Pula, in Istria, has a splendid collection of Roman remains – the Zlatna Vrata or Golden Gate, the sixth largest amphitheatre in the world, several splendid mosaics and a hill-top crowned with a maze of ruins that include a lovely theatre and various other buildings. At the bottom of the hill, however, is the most interesting relic of Roman times.
You come out of a narrow lane and find yourself in a broad, stone-paved square. Off to your right chairs and tables of an outdoor cafe stand on the pavement with neatly dressed waiters weighing you up as a prospective customer. On your left the blue waters of Pula’s splendid harbour glisten in the sunshine. Directly in front, however, is an Italianate town hall, with a perfectly preserved Roman temple on its left.
You eagerly walk over to the temple and, if you are lucky, find it open. You can climb the steps, walk under the pillars of the portico, and inspect its empty interior. The Italianate building next door you dismiss with a glance. There are many such in Pula and in any case, as the town hall, the building is not open to the public.
That, you might think, is that, but the surprise comes if you happen to glance back as you continue round the hill towards the amphitheatre, for then you discover that in fact the Italianate building hides a second Roman temple – there were a pair of identical temples standing in the forum of Pula. One survives untouched, the other was extended and converted into the town hall.

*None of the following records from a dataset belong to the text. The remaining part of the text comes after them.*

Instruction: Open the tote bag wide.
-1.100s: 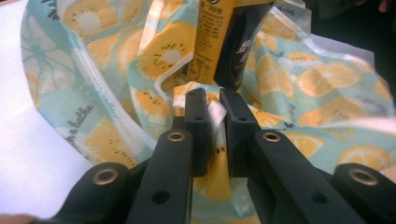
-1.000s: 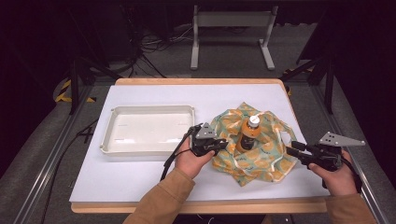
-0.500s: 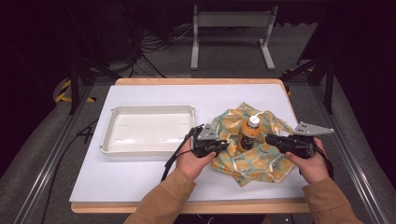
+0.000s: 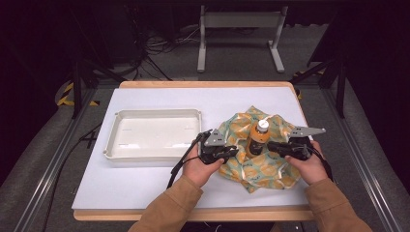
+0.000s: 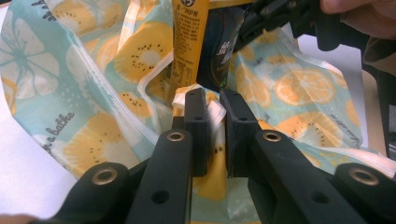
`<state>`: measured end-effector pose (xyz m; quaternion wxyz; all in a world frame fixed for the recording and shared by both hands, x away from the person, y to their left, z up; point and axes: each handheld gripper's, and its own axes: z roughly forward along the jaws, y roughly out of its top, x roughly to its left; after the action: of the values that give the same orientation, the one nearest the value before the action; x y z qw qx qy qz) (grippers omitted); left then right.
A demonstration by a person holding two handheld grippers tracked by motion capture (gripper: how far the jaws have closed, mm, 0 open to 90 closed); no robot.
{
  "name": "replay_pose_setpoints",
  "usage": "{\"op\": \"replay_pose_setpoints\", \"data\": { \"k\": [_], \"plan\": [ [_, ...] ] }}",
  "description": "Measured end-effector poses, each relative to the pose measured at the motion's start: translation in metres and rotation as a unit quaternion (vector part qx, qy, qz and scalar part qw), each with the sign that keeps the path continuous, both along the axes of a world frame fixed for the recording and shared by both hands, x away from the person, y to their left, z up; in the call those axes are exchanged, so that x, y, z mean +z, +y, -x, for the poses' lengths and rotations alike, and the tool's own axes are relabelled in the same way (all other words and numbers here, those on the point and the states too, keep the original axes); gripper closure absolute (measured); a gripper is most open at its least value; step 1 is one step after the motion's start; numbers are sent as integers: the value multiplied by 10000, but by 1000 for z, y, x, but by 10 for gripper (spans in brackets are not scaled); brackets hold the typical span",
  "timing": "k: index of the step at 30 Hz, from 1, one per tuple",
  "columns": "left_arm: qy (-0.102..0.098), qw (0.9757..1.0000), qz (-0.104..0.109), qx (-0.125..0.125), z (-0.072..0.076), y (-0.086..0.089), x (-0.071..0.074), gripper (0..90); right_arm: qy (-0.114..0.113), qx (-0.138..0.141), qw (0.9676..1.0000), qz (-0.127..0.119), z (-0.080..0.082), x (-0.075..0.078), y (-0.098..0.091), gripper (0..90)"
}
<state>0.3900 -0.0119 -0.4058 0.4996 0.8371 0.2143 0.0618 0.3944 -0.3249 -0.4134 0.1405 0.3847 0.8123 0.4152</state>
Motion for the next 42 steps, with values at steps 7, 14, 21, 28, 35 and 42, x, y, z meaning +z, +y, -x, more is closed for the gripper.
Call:
{"op": "replay_pose_setpoints", "data": {
  "k": [7,14,21,28,35,42],
  "plan": [
    [88,9999,-110,38,-2,-1,-9,806,311,299,9990,135,11,-14,-1,760],
    [201,9994,-250,146,-7,-2,-19,777,499,489,9975,125,24,-20,-8,650],
    [324,9976,-504,336,-11,-3,-30,715,411,531,9973,292,29,-23,-12,596],
    [358,9930,-1057,396,-13,-7,-42,646,306,659,9964,444,30,-25,-9,539],
    [344,9970,-659,202,-8,-1,-33,425,268,671,9964,434,30,-26,-8,516],
    [35,10000,-78,13,0,6,-9,289,243,689,9963,445,31,-26,-6,505]
  ]
}}
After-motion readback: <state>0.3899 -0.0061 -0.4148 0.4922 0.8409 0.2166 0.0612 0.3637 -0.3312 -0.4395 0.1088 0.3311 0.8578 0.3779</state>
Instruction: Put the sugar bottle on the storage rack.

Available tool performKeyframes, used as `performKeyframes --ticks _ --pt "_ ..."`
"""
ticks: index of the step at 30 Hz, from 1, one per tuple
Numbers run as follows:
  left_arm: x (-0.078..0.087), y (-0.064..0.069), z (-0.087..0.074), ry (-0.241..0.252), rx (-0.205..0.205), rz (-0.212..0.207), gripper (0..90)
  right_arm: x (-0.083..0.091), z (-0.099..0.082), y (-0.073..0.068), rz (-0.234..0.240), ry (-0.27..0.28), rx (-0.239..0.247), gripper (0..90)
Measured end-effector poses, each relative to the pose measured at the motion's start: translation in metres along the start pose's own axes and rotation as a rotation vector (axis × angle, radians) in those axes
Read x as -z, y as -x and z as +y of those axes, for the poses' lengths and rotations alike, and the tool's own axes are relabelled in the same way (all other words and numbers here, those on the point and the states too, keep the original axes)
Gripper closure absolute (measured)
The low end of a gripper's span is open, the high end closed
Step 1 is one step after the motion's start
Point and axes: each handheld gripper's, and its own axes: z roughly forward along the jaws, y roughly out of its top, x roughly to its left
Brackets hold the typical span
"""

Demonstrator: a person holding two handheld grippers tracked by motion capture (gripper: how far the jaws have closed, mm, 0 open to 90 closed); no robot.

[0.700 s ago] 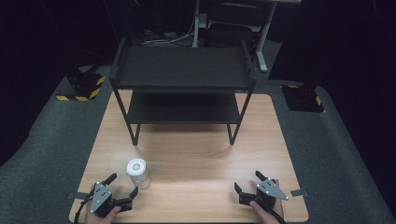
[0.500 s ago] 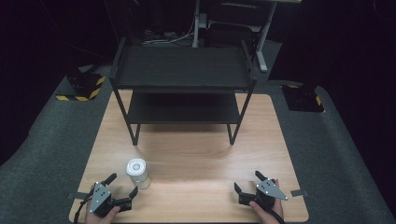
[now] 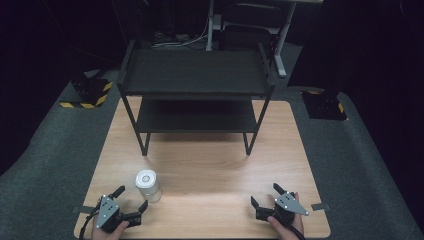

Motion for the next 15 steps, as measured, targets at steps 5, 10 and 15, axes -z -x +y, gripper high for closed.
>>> performKeyframes --ticks 5,10,15 --pt "0.0005 0.0025 -0.0002 0.009 -0.006 0.008 0.4 0.0 -0.0001 0.0006 0.002 0.001 -0.004 0.3" --pt "0.0017 0.0047 0.0017 0.02 -0.005 0.005 0.4 -0.0002 0.0001 0.0008 0.004 0.0 0.001 0.3" --pt "0.0013 0.0105 0.004 0.038 -0.01 -0.004 0.4 -0.0003 0.0 0.0015 0.007 0.0 -0.001 0.3"
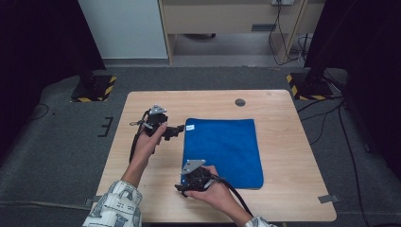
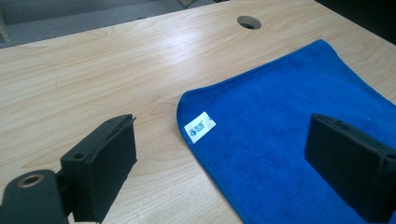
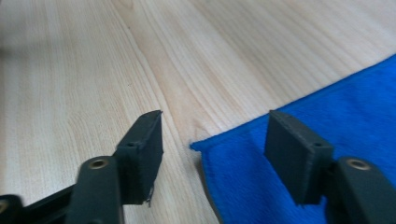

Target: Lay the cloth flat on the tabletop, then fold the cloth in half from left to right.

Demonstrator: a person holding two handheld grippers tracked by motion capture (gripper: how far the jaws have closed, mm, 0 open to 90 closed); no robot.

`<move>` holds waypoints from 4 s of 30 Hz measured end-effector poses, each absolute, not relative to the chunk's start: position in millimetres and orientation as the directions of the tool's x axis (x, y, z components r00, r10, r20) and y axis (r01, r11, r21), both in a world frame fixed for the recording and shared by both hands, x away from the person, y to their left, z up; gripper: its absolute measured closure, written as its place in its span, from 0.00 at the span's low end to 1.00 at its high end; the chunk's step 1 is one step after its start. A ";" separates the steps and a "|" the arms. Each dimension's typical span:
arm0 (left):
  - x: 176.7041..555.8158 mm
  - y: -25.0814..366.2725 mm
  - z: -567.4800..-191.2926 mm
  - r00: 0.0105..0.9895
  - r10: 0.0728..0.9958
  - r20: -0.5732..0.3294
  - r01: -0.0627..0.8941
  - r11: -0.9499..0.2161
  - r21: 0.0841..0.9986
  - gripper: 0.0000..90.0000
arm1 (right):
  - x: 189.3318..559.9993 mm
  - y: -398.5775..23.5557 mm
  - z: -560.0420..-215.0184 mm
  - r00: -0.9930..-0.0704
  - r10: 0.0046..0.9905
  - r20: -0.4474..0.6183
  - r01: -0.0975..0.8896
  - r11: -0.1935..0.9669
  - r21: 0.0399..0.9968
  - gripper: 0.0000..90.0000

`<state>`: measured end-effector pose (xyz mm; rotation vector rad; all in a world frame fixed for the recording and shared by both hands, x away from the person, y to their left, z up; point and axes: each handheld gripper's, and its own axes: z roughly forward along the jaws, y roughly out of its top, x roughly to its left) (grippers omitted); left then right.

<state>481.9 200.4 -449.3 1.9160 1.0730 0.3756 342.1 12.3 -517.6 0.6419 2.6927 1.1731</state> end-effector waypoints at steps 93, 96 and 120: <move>542.6 188.3 -472.1 0.579 0.808 -0.113 0.574 -0.305 0.760 0.98 | 326.2 17.1 -486.2 -0.860 0.508 0.046 0.338 0.500 0.797 0.97; 542.4 192.1 -471.1 0.572 0.812 -0.112 0.578 -0.303 0.757 0.98 | 325.3 19.6 -485.2 -0.862 0.505 0.045 0.335 0.500 0.799 0.97; 536.9 242.0 -461.1 0.554 0.824 -0.119 0.594 -0.291 0.750 0.98 | 317.9 68.5 -476.5 -0.872 0.487 0.041 0.307 0.479 0.822 0.97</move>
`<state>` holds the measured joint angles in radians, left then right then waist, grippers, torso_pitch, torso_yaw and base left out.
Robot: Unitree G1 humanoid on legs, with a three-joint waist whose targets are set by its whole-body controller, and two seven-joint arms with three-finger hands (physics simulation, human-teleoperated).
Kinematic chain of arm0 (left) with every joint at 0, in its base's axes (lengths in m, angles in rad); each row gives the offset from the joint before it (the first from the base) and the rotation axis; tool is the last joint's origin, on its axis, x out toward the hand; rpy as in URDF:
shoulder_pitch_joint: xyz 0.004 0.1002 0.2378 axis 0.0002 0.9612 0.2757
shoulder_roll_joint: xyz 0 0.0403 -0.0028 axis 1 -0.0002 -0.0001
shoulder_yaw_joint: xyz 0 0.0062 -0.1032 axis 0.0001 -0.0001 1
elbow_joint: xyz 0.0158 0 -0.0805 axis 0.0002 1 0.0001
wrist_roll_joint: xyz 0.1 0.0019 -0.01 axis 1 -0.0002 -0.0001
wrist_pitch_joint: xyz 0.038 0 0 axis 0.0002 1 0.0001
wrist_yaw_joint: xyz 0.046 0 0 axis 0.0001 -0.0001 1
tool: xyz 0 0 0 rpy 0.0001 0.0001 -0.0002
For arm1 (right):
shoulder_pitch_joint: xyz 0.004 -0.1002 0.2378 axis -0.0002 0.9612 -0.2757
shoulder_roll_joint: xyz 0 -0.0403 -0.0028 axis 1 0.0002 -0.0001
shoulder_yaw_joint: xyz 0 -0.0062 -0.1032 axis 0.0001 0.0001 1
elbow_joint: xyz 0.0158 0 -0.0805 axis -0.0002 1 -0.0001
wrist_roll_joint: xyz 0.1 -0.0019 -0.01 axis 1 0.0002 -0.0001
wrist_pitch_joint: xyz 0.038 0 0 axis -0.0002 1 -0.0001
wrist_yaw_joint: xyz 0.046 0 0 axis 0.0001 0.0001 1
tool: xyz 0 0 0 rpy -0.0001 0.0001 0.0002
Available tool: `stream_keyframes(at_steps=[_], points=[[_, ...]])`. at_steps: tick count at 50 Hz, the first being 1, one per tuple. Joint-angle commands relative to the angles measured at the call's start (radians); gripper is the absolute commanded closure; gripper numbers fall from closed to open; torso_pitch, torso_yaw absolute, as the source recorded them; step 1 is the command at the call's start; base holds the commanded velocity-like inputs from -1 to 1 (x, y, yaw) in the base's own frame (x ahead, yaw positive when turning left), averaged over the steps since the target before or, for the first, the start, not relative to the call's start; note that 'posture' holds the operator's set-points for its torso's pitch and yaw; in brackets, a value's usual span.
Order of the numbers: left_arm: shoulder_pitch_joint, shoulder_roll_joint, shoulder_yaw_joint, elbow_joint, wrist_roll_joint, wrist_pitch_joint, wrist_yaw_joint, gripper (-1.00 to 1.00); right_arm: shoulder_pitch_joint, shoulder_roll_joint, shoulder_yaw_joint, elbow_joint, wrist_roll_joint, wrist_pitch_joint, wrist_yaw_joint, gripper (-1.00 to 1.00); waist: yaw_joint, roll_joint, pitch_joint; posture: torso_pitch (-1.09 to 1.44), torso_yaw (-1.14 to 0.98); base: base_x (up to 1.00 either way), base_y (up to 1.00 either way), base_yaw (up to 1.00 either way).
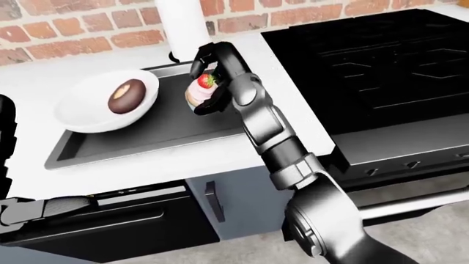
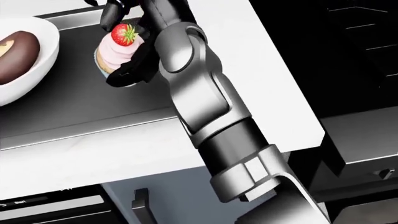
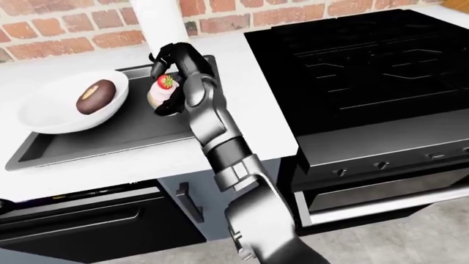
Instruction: Pick up the bowl with donut and place it on the tray. Pick up the cupcake and place it on the tray.
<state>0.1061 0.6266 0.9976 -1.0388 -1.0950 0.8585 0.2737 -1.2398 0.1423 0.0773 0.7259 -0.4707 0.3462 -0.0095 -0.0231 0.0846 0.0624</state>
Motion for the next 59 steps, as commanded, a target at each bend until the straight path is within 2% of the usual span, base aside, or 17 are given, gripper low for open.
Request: stream_keyframes(at_steps=[1, 4, 7, 15, 19, 24, 29, 33, 35, 38, 47, 49, 56, 59], points=[[-0.005, 0.017, 0.021, -0.008, 0.005, -0.031, 0.002, -1.0, -0.042, 0.001, -0.001, -0.036, -0.008, -0.036, -0.011, 1.0, 0.0, 0.008, -0.025, 0.0, 0.0, 0.0, 0.0, 0.0], [-0.004, 0.011, 0.013, -0.008, 0.014, -0.035, 0.0, -1.0, -0.039, 0.007, -0.001, -0.028, -0.011, -0.033, -0.011, 0.98, 0.001, 0.007, -0.023, 0.0, 0.0, 0.0, 0.0, 0.0], [-0.006, 0.007, 0.004, -0.008, 0.024, -0.037, -0.003, -1.0, -0.035, 0.006, -0.001, -0.016, -0.016, -0.037, -0.01, 0.78, 0.002, 0.007, -0.023, 0.0, 0.0, 0.0, 0.0, 0.0], [-0.001, 0.006, 0.007, -0.008, 0.025, -0.04, -0.007, -1.0, -0.027, 0.011, 0.003, 0.008, -0.031, -0.033, -0.01, 0.58, 0.004, 0.004, -0.021, 0.0, 0.0, 0.0, 0.0, 0.0], [-0.001, 0.002, 0.006, -0.008, 0.03, -0.039, -0.011, -1.0, -0.022, 0.012, 0.005, 0.019, -0.041, -0.027, -0.007, 0.29, 0.005, 0.004, -0.02, 0.0, 0.0, 0.0, 0.0, 0.0], [0.0, 0.0, 0.007, -0.008, 0.032, -0.04, -0.015, -1.0, -0.02, 0.013, 0.004, 0.04, -0.05, -0.027, -0.009, 0.23, 0.006, 0.004, -0.019, 0.0, 0.0, 0.0, 0.0, 0.0], [-0.002, -0.005, 0.0, -0.008, 0.047, -0.042, -0.022, -1.0, -0.017, 0.016, 0.007, 0.048, -0.056, -0.025, -0.001, -0.09, 0.007, 0.004, -0.02, 0.0, 0.0, 0.0, 0.0, 0.0], [-0.001, -0.005, 0.003, -0.008, 0.045, -0.041, -0.023, -1.0, -0.016, 0.018, 0.005, 0.058, -0.057, -0.029, 0.0, -0.14, 0.007, 0.005, -0.02, 0.0, 0.0, 0.0, 0.0, 0.0], [0.0, -0.006, 0.006, -0.008, 0.044, -0.043, -0.024, -1.0, -0.016, 0.018, 0.006, 0.069, -0.058, -0.033, 0.002, -0.5, 0.007, 0.005, -0.02, 0.0, 0.0, 0.0, 0.0, 0.0], [0.001, -0.008, 0.004, -0.008, 0.046, -0.043, -0.025, -1.0, -0.015, 0.02, 0.007, 0.063, -0.061, -0.023, 0.008, -0.65, 0.007, 0.006, -0.021, 0.0, 0.0, 0.0, 0.0, 0.0], [0.002, -0.013, 0.002, -0.008, 0.055, -0.045, -0.033, -1.0, -0.016, 0.011, 0.002, 0.029, -0.062, -0.007, 0.025, -0.69, 0.007, 0.007, -0.023, 0.0, 0.0, 0.0, 0.0, 0.0], [0.007, -0.014, 0.007, -0.008, 0.053, -0.047, -0.035, -1.0, -0.008, 0.005, 0.004, -0.072, -0.068, 0.053, 0.057, -0.61, 0.007, 0.006, -0.023, 0.0, 0.0, 0.0, 0.0, 0.0], [0.015, 0.004, 0.013, -0.008, 0.027, -0.053, -0.016, -1.0, 0.047, -0.013, 0.009, -0.384, -0.097, 0.213, 0.157, -0.54, 0.011, 0.001, -0.018, 0.0, 0.0, 0.0, 0.0, 0.0], [0.01, 0.017, 0.014, -0.008, 0.011, -0.049, 0.0, -1.0, 0.067, -0.023, 0.01, -0.5, -0.109, 0.277, 0.193, -0.57, 0.011, -0.001, -0.018, 0.0, 0.0, 0.0, 0.0, 0.0]])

Pula provides an example of a problem faced by city councils all over the Roman world. Once Christianity had triumphed – and particularly so after an imperial edict ordered all temples closed – the huge buildings that were once the symbol of civic pride as well as urban piety were redundant. In a few cases they were destroyed, torn down to the ground and the stones scattered and reused, but in most cases they were too solidly built to be destroyed.
In the immediate aftermath of of the anti-pagan edict the doors were simply shut and locked, the priesthood dispersed and the rituals suspended. For a time an aura of sanctity, or at least of awe, hung over the deserted buildings and both Christians and pagans held back from interfering with them because of superstitious fears. Indeed, in some cases the pagan rituals continued in secret and the historian Thedoret records a gruesome discovery in one of these locked temples.
When the emperor Julian the Apostate came to Carrhae in Syria on his way to invade Persia he ordered the local temple opened and entered it to worship. When he left, however, the temple was shut, sealed and a couple of soldiers left on guard – the citizens presumed to protect the temple against desecration. After Julian’s death, however, the guards departed and the citizens of Carrhae plucked up the courage to open the doors of their local temple. Inside was the rotting corpse of a naked woman, hanging by her long hair. Her stomach had been slit open, probably indicating that some horrible ritual of divination had been carried out using human entrails instead of animal ones.
Gradually, however, people began to overcome the fear and revulsion with which they regarded the temples and to realise that these huge buildings represented a useful resource. Some became shops.